これまでに健康成人を対象とした第 1 相治験を実施してユビキノールの安全性を確認し、今回、多系統萎縮症患者を対象に有効性と安全性を調べる第 2 相治験を実施しました。
今回の治験では、ユビキノール投与群とプラセボ投与群の運動症状スケール(運動症状の程度を表す指標)の 48 週間の変化を主要評価項目として、ユビキノールの有効性と安全性を科学的に調べました。
その結果、ユビキノールが、多系統萎縮症の運動症状の進行抑制を支持する結果を世界で初めて見出しました。
研究成果のまとめ
予後不良の神経難病の一つである多系統萎縮症を対象に、ユビキノールを用いた多施設共同プラセボ対照二重盲検比較試験を医師主導治験として実施し、多系統萎縮症の運動症状の程度を表す指標を用いた評価で進行抑制を支持する結果を見出しました。
これまで、企業を始め、世界中の研究グループによって治療薬の開発が行われてきたにもかかわらず有効な治療が存在しなかった多系統萎縮症に対し、病気の進行を抑制する新たな治療法の可能性を示した、世界初の成果であるといえます。
今後の展望
これまで、様々な治療法が多系統萎縮症に対して試みられてきましたが、有効性を示す結果を得た研究は存在しませんでした。従って、今回の治験の対象となった患者群で多系統萎縮症の運動症状の進行抑制を支持する結果を初めて見出した先駆的な研究と言えます。
今回の成果を踏まえ、多系統萎縮症の運動症状の進行抑制に対する治療法開発を推進します。
研究グループ
辻省次東京大学名誉教授と、東京大学大学院医学系研究科の三井純特任准教授ら。
用語解説
(注1)コエンザイム Q10:細胞内のミトコンドリアには、酸素を還元してエネルギーを産生する仕組みがあり、複数のタンパク質複合体(呼吸鎖複合体)が関与しています。
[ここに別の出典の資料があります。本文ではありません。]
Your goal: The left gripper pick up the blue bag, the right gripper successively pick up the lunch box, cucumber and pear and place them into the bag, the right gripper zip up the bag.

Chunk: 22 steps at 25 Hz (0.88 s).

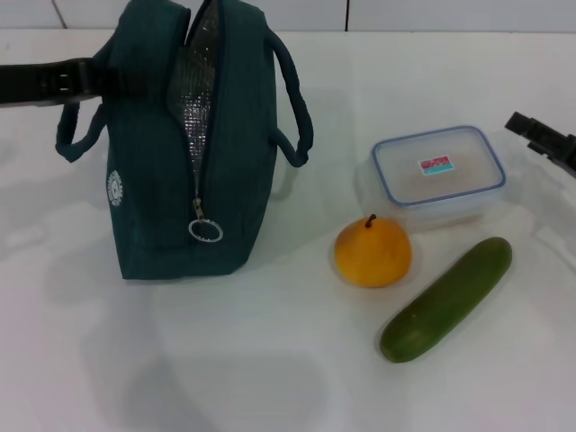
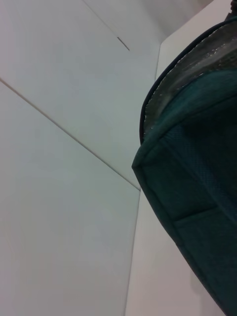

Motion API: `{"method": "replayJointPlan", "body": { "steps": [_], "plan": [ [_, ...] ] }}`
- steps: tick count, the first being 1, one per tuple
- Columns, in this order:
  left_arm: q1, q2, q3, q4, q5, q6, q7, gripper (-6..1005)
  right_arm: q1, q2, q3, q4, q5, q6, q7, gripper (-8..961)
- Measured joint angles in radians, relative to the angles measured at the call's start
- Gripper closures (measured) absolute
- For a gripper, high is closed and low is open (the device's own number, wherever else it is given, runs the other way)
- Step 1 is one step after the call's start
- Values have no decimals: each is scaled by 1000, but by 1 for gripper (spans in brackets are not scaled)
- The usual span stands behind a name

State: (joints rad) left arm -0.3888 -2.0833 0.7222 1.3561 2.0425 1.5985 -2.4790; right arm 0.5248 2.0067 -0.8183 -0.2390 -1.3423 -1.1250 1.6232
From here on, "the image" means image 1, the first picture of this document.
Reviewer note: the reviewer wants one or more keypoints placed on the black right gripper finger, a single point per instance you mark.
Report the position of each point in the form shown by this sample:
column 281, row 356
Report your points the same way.
column 526, row 128

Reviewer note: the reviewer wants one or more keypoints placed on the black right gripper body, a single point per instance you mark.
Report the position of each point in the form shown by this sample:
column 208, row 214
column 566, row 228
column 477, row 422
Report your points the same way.
column 566, row 153

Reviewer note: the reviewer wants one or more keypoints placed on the orange yellow pear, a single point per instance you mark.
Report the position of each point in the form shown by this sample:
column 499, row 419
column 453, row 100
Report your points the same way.
column 371, row 254

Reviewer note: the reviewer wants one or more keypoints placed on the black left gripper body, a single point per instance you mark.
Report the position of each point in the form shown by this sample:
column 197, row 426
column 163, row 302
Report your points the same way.
column 36, row 85

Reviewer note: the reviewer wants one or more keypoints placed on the clear plastic box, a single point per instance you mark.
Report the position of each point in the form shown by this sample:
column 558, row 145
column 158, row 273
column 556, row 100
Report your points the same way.
column 436, row 166

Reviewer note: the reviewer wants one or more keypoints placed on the green cucumber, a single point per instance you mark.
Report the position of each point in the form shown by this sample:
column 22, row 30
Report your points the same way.
column 445, row 301

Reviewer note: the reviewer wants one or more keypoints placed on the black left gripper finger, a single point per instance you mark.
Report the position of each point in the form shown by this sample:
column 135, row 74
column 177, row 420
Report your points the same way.
column 117, row 81

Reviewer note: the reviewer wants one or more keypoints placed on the dark teal insulated lunch bag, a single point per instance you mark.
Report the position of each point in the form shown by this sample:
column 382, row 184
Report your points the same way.
column 148, row 189
コエンザイム Q10 は、電子を受け取って、呼吸鎖複合体の間を伝達する役割を持っています。その他、活性酸素種による傷害作用を、その強い還元力により緩和する作用も知られています。
(注2)疾患修飾療法:病気の結果、起こってしまった症状を和らげるために行う対症療法に対して、病気の自然の経過を「修飾」することによって、病気の進行を抑制することを目指す治療です。
(注3)統一多系統萎縮症評価スケール・パート 2 スコア:多系統萎縮症患者の運動障害の程度を評価するために開発された評価尺度の一つです。14 項目を 0 点から 4 点まで、1 点刻みで採点します(最小 0 点、最大 56 点)。点数が高くなるほど、症状が重いことを示しています。